- _What to do_:
Look for the string "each" in the material below. Copy every line where you find it.

- _Data segment_:
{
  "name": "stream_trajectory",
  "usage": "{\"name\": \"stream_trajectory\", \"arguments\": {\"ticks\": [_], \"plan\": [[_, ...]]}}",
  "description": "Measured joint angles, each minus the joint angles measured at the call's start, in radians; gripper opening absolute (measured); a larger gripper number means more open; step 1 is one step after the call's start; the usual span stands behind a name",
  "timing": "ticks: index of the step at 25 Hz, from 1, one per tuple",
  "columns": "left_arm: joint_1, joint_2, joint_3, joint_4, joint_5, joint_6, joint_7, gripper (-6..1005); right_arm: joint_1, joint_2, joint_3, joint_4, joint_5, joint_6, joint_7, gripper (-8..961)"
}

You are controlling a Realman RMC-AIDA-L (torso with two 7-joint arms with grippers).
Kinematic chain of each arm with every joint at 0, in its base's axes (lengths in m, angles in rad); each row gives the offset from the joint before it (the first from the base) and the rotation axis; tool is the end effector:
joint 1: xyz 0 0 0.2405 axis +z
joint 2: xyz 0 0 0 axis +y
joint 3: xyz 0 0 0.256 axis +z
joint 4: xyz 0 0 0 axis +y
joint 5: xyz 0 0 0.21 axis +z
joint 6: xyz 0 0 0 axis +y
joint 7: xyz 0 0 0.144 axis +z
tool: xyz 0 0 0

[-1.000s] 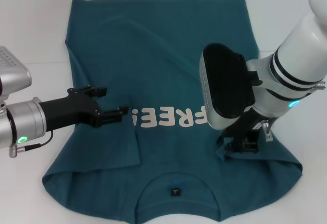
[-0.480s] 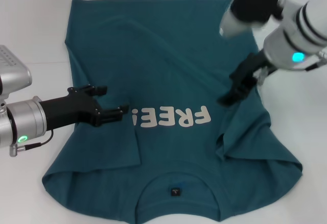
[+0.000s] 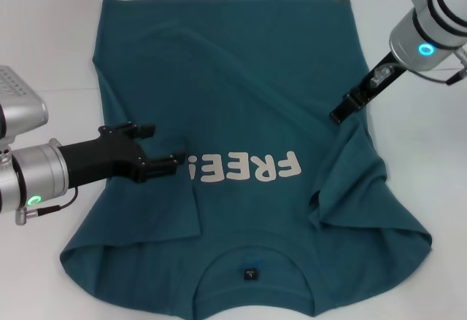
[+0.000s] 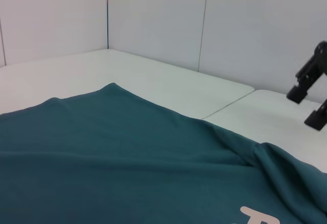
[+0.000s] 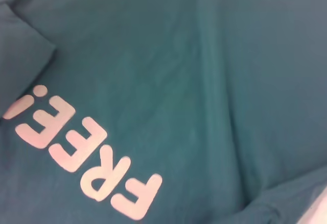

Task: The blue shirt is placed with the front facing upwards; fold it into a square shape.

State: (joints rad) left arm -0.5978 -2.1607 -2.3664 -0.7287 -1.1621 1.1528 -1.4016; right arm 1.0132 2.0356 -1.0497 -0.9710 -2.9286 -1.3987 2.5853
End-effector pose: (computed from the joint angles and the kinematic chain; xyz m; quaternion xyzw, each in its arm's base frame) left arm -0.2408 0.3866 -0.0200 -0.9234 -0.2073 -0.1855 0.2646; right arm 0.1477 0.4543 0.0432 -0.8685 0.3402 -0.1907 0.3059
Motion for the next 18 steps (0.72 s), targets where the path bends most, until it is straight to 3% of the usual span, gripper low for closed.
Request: {"name": "stream_trajectory", "arguments": {"ticks": [9,14,18], "plan": [[0.002,-0.001,-0.002,0.000,-0.001,-0.001,0.003,839,-0.010,0.004,0.004,0.150,-0.002,0.097,0.036,764],[-0.002,-0.001,-0.002,0.007,-0.001,-0.007,0.014,839,-0.015,0.005,-0.054,0.165,-0.002,0.148,0.024,724],[-0.004,-0.001,0.002,0.010,-0.001,-0.019,0.017,839,-0.014,0.008,-0.119,0.179,-0.003,0.169,0.030,573]]}}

- _Solution to this exercise_:
  "description": "Measured joint angles, each minus the joint angles measured at the call's start, in radians; gripper opening absolute (measured); a larger gripper number means more open; step 1 is one step after the call's start; the usual span stands behind a name",
Kinematic chain of each arm with every joint at 0, in its base's axes (lengths in m, angles in rad); each row gives the offset from the joint before it (the first from the base) and the rotation axis; tool is the end effector:
End-effector pose: (computed from the joint angles and the kinematic chain; xyz m; quaternion xyzw, each in its arm's base frame) left arm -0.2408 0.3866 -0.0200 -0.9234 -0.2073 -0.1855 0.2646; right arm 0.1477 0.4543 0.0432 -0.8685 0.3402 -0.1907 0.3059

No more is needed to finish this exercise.